The quality of a trial is typically judged on the basis of its written report [18], but this may not necessarily reflect the true quality of its design and its conduct [19]. Nevertheless, a trial that is reported with glaring deficiencies probably had at least as many or even more problems and limitations with regard to its design and conduct. However, with the widespread implementation of standardized structured reporting of clinical trials, such as suggested by the CONSORT statement [20], ambiguities in the presentation of data, at least, will be lessened, and we will be able to deal with true defects in quality.
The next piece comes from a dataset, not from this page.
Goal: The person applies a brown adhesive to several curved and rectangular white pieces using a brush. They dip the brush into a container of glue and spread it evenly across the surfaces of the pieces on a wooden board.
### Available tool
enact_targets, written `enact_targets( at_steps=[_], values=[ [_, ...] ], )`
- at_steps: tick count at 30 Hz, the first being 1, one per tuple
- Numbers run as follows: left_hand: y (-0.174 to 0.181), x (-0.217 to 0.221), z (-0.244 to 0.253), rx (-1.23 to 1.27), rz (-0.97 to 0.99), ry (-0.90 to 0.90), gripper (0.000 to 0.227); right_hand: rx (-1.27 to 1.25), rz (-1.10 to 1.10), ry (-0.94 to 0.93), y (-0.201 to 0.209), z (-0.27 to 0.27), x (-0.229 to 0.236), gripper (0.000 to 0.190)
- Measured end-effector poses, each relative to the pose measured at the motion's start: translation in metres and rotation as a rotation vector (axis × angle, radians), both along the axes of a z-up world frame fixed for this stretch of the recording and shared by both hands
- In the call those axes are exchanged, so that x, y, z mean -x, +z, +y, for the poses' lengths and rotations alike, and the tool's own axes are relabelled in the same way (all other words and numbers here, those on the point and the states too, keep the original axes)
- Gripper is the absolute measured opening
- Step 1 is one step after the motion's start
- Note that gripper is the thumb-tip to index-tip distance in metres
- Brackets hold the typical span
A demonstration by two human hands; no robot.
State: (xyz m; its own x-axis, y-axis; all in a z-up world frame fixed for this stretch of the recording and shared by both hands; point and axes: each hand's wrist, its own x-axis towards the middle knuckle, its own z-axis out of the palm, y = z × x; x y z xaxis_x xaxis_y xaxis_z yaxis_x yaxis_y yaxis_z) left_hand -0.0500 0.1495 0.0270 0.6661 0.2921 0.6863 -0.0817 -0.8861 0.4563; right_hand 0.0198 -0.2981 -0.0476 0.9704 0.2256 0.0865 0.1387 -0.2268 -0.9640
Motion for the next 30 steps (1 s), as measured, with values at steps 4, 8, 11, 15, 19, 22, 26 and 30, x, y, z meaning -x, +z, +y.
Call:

A variety of quality scores and scales have been proposed to evaluate clinical trials [18]. Important components of quality scales and quality scores may include rigorous randomization, double-blinding, allocation concealment, and respect for the intention-to-treat principle. Most trials follow proper randomization schedules, but this may not be the case for several small trials performed by industry-sponsored teams. Double-blinding is not always feasible, but examples abound in which it was not used even though it would have been both easy and important to implement.

More than one-half of the clinical trials included in meta-analyses of otitis media [9] and sinusitis [13] have been unmasked, whereas the subjective interpretation of the clinical response in these common infections makes blinding of paramount importance. Allocation concealment is often not guaranteed in trials, and when it is lacking, blinding is superfluous. An empirical evaluation in a different medical field has shown that lack of allocation concealment may inflate the treatment effect by as much as 40%, and lack of blinding may inflate the observed treatment effect by 20% [21]. With such degrees of bias, a poor treatment may easily approach the range of a major therapeutic breakthrough.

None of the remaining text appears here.